### [Task description]
Only the lines from the top of the material through the line containing "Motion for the" should be restated, each one exactly.

[Dataset extract]

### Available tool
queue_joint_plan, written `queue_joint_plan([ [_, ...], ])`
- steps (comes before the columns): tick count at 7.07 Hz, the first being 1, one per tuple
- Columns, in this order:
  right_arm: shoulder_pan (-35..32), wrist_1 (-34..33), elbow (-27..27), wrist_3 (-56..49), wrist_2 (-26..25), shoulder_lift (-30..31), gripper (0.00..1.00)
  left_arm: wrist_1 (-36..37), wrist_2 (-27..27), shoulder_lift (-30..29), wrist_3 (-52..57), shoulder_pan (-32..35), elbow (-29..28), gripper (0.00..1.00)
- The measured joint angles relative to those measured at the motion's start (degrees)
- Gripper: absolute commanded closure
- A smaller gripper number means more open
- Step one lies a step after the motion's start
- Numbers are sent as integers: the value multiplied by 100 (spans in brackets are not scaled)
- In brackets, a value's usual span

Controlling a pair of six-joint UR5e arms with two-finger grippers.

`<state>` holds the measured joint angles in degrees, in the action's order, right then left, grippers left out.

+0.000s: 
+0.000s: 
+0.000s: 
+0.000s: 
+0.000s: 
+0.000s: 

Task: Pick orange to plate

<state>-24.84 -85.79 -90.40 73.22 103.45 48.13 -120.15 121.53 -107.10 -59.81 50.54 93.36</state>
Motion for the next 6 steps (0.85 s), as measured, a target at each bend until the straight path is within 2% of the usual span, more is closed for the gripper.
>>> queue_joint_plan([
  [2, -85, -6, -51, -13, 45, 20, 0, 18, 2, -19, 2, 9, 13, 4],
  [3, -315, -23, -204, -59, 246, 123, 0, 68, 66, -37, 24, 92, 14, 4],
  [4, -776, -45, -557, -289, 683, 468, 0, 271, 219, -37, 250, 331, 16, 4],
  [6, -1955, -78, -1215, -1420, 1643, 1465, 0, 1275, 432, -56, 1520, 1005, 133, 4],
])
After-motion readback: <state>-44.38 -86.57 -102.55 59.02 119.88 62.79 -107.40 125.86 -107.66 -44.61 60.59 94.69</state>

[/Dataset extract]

### [Solution to the problem]
### Available tool
queue_joint_plan, written `queue_joint_plan([ [_, ...], ])`
- steps (comes before the columns): tick count at 7.07 Hz, the first being 1, one per tuple
- Columns, in this order:
  right_arm: shoulder_pan (-35..32), wrist_1 (-34..33), elbow (-27..27), wrist_3 (-56..49), wrist_2 (-26..25), shoulder_lift (-30..31), gripper (0.00..1.00)
  left_arm: wrist_1 (-36..37), wrist_2 (-27..27), shoulder_lift (-30..29), wrist_3 (-52..57), shoulder_pan (-32..35), elbow (-29..28), gripper (0.00..1.00)
- The measured joint angles relative to those measured at the motion's start (degrees)
- Gripper: absolute commanded closure
- A smaller gripper number means more open
- Step one lies a step after the motion's start
- Numbers are sent as integers: the value multiplied by 100 (spans in brackets are not scaled)
- In brackets, a value's usual span

Controlling a pair of six-joint UR5e arms with two-finger grippers.

`<state>` holds the measured joint angles in degrees, in the action's order, right then left, grippers left out.

+0.000s: 
+0.000s: 
+0.000s: 
+0.000s: 
+0.000s: 
+0.000s: 

Task: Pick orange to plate

<state>-24.84 -85.79 -90.40 73.22 103.45 48.13 -120.15 121.53 -107.10 -59.81 50.54 93.36</state>
Motion for the next 6 steps (0.85 s), as measured, a target at each bend until the straight path is within 2% of the usual span, more is closed for the gripper.

No more is needed for this answer.